▶ _WORK ORDER_: Every line of the data must be retyped exactly as it stands.
== EXERCISE DATA ==
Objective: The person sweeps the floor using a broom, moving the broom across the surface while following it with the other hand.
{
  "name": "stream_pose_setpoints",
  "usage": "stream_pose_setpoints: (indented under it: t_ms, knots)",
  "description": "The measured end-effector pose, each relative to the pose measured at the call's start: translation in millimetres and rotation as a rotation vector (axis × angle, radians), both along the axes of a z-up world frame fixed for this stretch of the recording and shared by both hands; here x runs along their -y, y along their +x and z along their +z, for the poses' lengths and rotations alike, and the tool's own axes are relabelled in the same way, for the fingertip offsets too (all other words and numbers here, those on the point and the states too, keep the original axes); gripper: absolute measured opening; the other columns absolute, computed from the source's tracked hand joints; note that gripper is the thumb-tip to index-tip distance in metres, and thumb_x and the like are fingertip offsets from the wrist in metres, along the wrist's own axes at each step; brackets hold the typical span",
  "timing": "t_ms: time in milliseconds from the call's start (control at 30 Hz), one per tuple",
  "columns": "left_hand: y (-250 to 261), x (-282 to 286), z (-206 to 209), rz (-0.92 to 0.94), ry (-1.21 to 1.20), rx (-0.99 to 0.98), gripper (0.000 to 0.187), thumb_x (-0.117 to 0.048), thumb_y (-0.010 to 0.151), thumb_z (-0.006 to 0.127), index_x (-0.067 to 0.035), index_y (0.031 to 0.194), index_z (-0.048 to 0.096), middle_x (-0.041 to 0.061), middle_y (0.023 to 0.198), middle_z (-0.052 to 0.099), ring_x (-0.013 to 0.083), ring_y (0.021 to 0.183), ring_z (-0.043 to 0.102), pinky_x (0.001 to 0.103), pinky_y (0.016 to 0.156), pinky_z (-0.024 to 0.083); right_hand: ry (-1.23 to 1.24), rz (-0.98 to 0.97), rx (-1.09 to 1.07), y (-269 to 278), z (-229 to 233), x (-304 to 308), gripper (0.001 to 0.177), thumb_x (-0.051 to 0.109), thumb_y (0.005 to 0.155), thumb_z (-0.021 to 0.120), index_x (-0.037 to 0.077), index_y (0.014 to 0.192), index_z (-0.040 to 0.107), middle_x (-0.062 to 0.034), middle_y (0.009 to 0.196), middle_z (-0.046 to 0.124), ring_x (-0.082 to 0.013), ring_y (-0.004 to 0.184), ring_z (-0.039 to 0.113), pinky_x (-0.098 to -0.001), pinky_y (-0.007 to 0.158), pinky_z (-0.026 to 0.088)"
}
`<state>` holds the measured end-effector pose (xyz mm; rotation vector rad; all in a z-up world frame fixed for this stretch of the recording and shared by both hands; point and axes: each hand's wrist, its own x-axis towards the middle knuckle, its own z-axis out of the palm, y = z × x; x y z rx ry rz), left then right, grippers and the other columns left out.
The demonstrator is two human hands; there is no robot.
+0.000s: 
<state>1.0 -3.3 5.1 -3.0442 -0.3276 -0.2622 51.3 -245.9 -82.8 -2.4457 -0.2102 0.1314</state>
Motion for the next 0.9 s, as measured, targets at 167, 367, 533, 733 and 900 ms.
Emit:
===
▶ _SOLUTION BELOW_:
Objective: The person sweeps the floor using a broom, moving the broom across the surface while following it with the other hand.
{
  "name": "stream_pose_setpoints",
  "usage": "stream_pose_setpoints: (indented under it: t_ms, knots)",
  "description": "The measured end-effector pose, each relative to the pose measured at the call's start: translation in millimetres and rotation as a rotation vector (axis × angle, radians), both along the axes of a z-up world frame fixed for this stretch of the recording and shared by both hands; here x runs along their -y, y along their +x and z along their +z, for the poses' lengths and rotations alike, and the tool's own axes are relabelled in the same way, for the fingertip offsets too (all other words and numbers here, those on the point and the states too, keep the original axes); gripper: absolute measured opening; the other columns absolute, computed from the source's tracked hand joints; note that gripper is the thumb-tip to index-tip distance in metres, and thumb_x and the like are fingertip offsets from the wrist in metres, along the wrist's own axes at each step; brackets hold the typical span",
  "timing": "t_ms: time in milliseconds from the call's start (control at 30 Hz), one per tuple",
  "columns": "left_hand: y (-250 to 261), x (-282 to 286), z (-206 to 209), rz (-0.92 to 0.94), ry (-1.21 to 1.20), rx (-0.99 to 0.98), gripper (0.000 to 0.187), thumb_x (-0.117 to 0.048), thumb_y (-0.010 to 0.151), thumb_z (-0.006 to 0.127), index_x (-0.067 to 0.035), index_y (0.031 to 0.194), index_z (-0.048 to 0.096), middle_x (-0.041 to 0.061), middle_y (0.023 to 0.198), middle_z (-0.052 to 0.099), ring_x (-0.013 to 0.083), ring_y (0.021 to 0.183), ring_z (-0.043 to 0.102), pinky_x (0.001 to 0.103), pinky_y (0.016 to 0.156), pinky_z (-0.024 to 0.083); right_hand: ry (-1.23 to 1.24), rz (-0.98 to 0.97), rx (-1.09 to 1.07), y (-269 to 278), z (-229 to 233), x (-304 to 308), gripper (0.001 to 0.177), thumb_x (-0.051 to 0.109), thumb_y (0.005 to 0.155), thumb_z (-0.021 to 0.120), index_x (-0.037 to 0.077), index_y (0.014 to 0.192), index_z (-0.040 to 0.107), middle_x (-0.062 to 0.034), middle_y (0.009 to 0.196), middle_z (-0.046 to 0.124), ring_x (-0.082 to 0.013), ring_y (-0.004 to 0.184), ring_z (-0.039 to 0.113), pinky_x (-0.098 to -0.001), pinky_y (-0.007 to 0.158), pinky_z (-0.026 to 0.088)"
}
`<state>` holds the measured end-effector pose (xyz mm; rotation vector rad; all in a z-up world frame fixed for this stretch of the recording and shared by both hands; point and axes: each hand's wrist, its own x-axis towards the middle knuckle, its own z-axis out of the palm, y = z × x; x y z rx ry rz), left then right, grippers and the other columns left out.
The demonstrator is two human hands; there is no robot.
+0.000s: 
<state>1.0 -3.3 5.1 -3.0442 -0.3276 -0.2622 51.3 -245.9 -82.8 -2.4457 -0.2102 0.1314</state>
Motion for the next 0.9 s, as measured, targets at 167, 367, 533, 733 and 900 ms.
Emit:

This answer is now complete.